Wie einleitend festgehalten, übernimmt MEV gemäss dieser Übersicht auch anspruchsvolle konzeptionelle Aufträge und verfügt über alle dazu erforderlichen Berechtigungen und Nachweise. Beeindruckend ist des Weiteren der Kundenstamm von MEV.

Überblick über das breite Dienstleistungsangebot der MEV AG.

Abschliessende Bemerkungen

Nach zweieinhalb Stunden schliesst Kurt Metz die spannende Fachtagung und bedankt sich bei den Referenten für die interessanten Referate. Nach der Tagung bestand die Möglichkeit, mit den Referenten über ihre Ausführungen zu diskutieren oder für eine Besichtigung in den Geschäftsräumen der MEV.

Gerne schliesse ich mich dem Dank von Kurt Metz an. Zudem bedanke ich mich für die zur Verfügung gestellten Präsentationsunterlagen, denen die in diesem Bericht verwendeten Grafiken entnommen wurden.

2 Gedanken zu „Viel Licht und Schatten nördlich der Schweiz (ergänzt)

  1. Warum wundert mich diese katastrophale Entwicklung auf der Bahninfrastruktur im Norden der Schweiz nicht? Die Ausführungen der Referenten widerspiegeln genau das was ich schon vor über 20 Jahren befürchtete, als die Schweiz mit dem Bau der NEAT begonnen hat. Jetzt wo die NEAT betriebsbereit und voll operativ ist, hinken unsere Nachbarn im Norden immer noch hinten her. Daran Schuld ist aber auch die EU, die vor gut 30 Jahren ein Weissbuch über dringliche Verkehrskorridore in der EU rausgab, seither aber nichts oder nicht viel auf die Reihe brachte!
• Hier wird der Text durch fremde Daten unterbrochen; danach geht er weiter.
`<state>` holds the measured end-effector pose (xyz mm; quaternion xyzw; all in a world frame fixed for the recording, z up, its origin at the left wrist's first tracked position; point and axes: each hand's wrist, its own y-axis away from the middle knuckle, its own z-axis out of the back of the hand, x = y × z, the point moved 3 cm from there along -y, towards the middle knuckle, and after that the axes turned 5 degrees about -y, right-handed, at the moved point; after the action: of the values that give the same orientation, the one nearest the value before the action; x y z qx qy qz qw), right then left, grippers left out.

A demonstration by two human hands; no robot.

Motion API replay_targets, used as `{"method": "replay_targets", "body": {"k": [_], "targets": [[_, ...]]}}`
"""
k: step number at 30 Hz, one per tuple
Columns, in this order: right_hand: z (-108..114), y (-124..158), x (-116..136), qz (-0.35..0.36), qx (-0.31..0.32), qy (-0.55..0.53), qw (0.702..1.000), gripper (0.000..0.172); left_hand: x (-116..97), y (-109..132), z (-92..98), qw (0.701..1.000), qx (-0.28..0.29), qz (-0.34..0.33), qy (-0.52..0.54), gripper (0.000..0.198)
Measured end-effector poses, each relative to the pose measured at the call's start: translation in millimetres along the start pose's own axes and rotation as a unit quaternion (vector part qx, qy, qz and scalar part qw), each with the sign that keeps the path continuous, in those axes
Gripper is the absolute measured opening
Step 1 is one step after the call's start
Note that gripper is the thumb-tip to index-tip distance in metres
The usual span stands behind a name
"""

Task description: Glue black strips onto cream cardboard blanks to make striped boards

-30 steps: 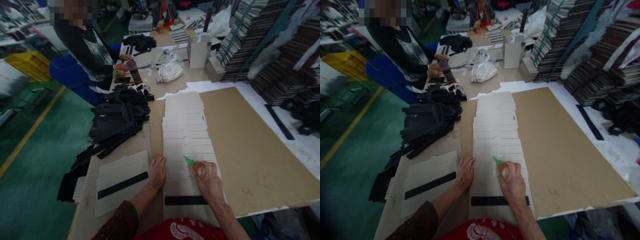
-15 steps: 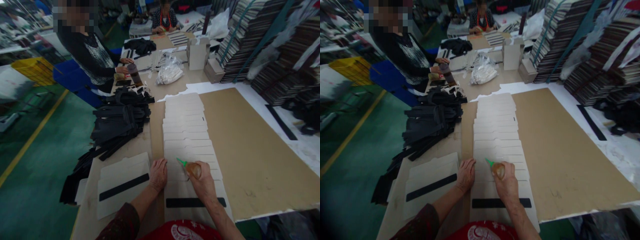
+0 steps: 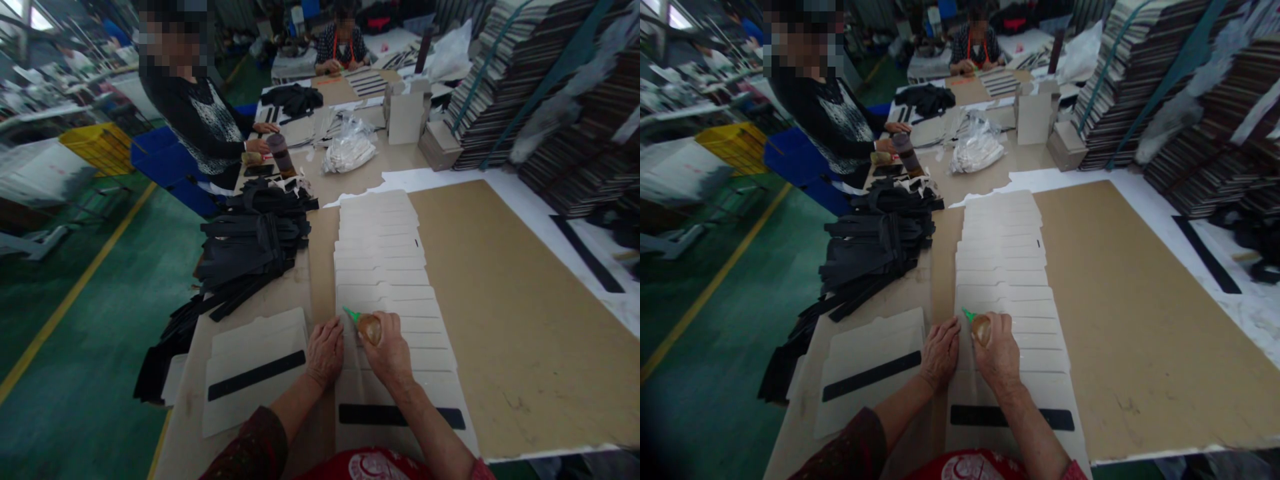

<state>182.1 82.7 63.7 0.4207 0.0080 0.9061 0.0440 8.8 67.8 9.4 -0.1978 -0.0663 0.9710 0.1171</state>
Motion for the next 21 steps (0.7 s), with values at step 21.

Die gleiche EU zeigt aber weiterhin immer mit dem Finger auf die Schweiz, satt ihre Hausaufgaben zu erledigen! Die Bahninfrastruktur in Deutschland widerspiegelt eigentlich auch die finanzielle Situation der EU: Knapp vor dem Kollaps! Und schon zu meiner Zeit bei der BLS Cargo von 1997 bis 2003 hatte ich solche Umleitungsrouten für den SGV verlangt! Wo sind diese heute? Wer hat hier wohl geschlafen bis heute? Meine Befürchtungen von damals bewahrheiten sich heute bitterlich! Es fehlt überall an eindeutigem politischem Willen etwas zu verändern!

    • Lieber Herbert

      Vielen Dank für Deinen Kommentar und für Dein Interesse an unserer Website. Darf ich dazu Folgendes anmerken?
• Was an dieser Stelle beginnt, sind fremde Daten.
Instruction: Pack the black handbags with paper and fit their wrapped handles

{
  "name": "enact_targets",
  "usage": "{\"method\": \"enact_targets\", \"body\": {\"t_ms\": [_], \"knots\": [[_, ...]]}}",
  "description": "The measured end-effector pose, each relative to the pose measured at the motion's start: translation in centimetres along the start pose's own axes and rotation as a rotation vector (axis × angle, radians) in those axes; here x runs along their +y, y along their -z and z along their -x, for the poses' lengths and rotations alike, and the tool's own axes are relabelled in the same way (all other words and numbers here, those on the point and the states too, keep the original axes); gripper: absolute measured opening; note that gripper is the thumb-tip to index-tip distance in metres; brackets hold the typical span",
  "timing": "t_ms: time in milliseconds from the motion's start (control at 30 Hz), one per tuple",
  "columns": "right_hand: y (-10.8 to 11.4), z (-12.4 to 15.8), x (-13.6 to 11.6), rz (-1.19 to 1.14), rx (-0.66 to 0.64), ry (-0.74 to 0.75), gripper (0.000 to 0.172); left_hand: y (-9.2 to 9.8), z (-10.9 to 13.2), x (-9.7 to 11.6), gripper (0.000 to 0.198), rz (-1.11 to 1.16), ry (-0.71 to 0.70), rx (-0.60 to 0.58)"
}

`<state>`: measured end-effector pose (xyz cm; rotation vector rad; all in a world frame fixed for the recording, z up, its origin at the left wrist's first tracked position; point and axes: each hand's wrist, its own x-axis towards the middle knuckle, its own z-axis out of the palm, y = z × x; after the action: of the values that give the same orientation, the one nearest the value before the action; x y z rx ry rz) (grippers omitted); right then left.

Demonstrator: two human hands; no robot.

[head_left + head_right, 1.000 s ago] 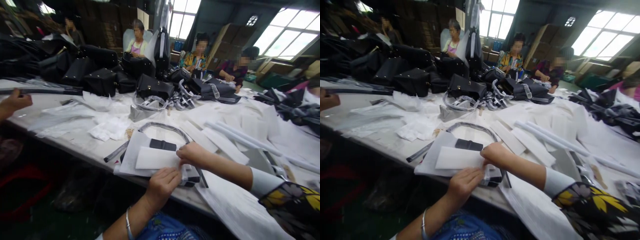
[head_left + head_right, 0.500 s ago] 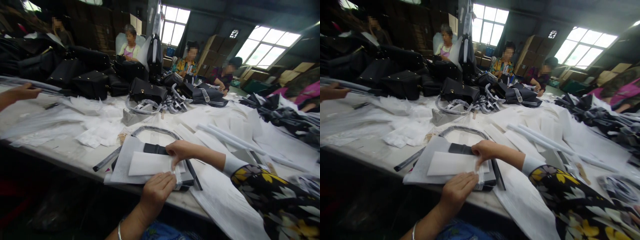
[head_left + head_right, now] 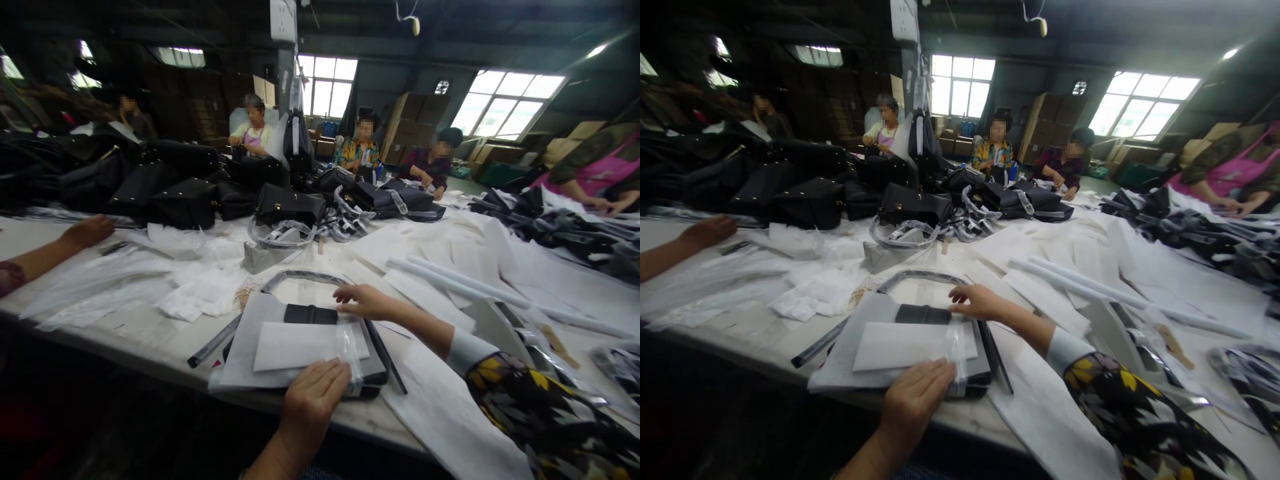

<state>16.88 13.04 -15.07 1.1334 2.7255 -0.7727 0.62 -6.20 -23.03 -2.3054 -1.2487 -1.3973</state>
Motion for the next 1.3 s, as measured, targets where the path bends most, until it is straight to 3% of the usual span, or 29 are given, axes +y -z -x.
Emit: {"method": "enact_targets", "body": {"t_ms": [100, 200, 400, 600, 733, 833, 900, 1033, 1167, 1300], "knots": [[-1.5, 1.9, -1.1, 0.003, -0.058, 0.025, 0.096, 0.0, 0.0, 0.0, 0.027, 0.002, 0.002, -0.016], [-2.2, 2.1, -1.5, -0.022, -0.067, -0.036, 0.11, -0.1, 0.1, 0.0, 0.027, 0.003, 0.01, -0.024], [-2.4, 0.5, -0.2, -0.371, -0.054, -0.195, 0.09, -0.1, 0.2, -0.2, 0.027, -0.013, -0.008, -0.061], [-3.3, -0.1, 0.5, -0.362, 0.093, -0.141, 0.043, -0.2, 0.3, -0.3, 0.026, -0.032, -0.028, -0.041], [-3.9, 1.7, -1.1, -0.302, 0.268, -0.105, 0.034, 0.2, 0.1, -0.2, 0.028, -0.038, -0.033, -0.072], [-5.3, 5.1, -3.2, -0.212, 0.412, -0.019, 0.035, 0.8, -0.6, 0.0, 0.028, -0.006, 0.015, -0.147], [-6.9, 7.8, -4.5, -0.091, 0.474, 0.095, 0.041, 1.6, -1.2, 0.1, 0.027, 0.033, 0.059, -0.221], [-10.6, 11.3, -5.6, 0.163, 0.481, 0.217, 0.075, 4.7, -2.3, -0.6, 0.033, 0.023, 0.014, -0.375], [-12.1, 11.3, -4.8, 0.337, 0.506, 0.233, 0.069, 9.2, -3.5, -2.4, 0.049, -0.257, -0.15, -0.522], [-10.9, 10.4, -3.4, 0.392, 0.529, 0.253, 0.067, 11.8, -3.8, -4.7, 0.071, -0.484, -0.199, -0.684]]}}
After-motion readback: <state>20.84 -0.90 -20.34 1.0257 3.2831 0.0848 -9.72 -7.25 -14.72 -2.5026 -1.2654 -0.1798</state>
      1. Die NEAT steht doch als ziemlich unvollendetes Werk im Raum. Zahlreiche längere Zufahrten in der Schweiz entsprechen zeitgemässen Ansprüchen an den Schutz von Mensch und Umwelt nicht. Ich denke beispielweise an die Strecke von Biasca über Claro, Arbedo, Bellinzona und Giubiasco an den Fuss des Ceneri – als Bestandteil eines wichtigen europäischen Güterverkehrskorridors.

      2. Das ist nur eines von zahlreichen Beispielen. Etwas überspitzt könnte man sich fragen, ob die NEAT (1) wirklich eine europäische Güterverkehrsachse oder (2) ein Instrument zur Verhinderung des LKW-Transits durch die Schweiz ist.

      3. Anlass genug, sich mit den Gegebenheiten im eigenen Land zu auseinanderzusetzen und sich nicht ständig über die Probleme bei den ausländischen NEAT-Zufahrten zu ärgern. Sie sind bei genauem Hinsehen südlich der Schweiz genauso unbefriedigend wie nördlich.

      Nochmals besten Dank für Deinen Kommentar und weiterhin viel Freude an unserer Website.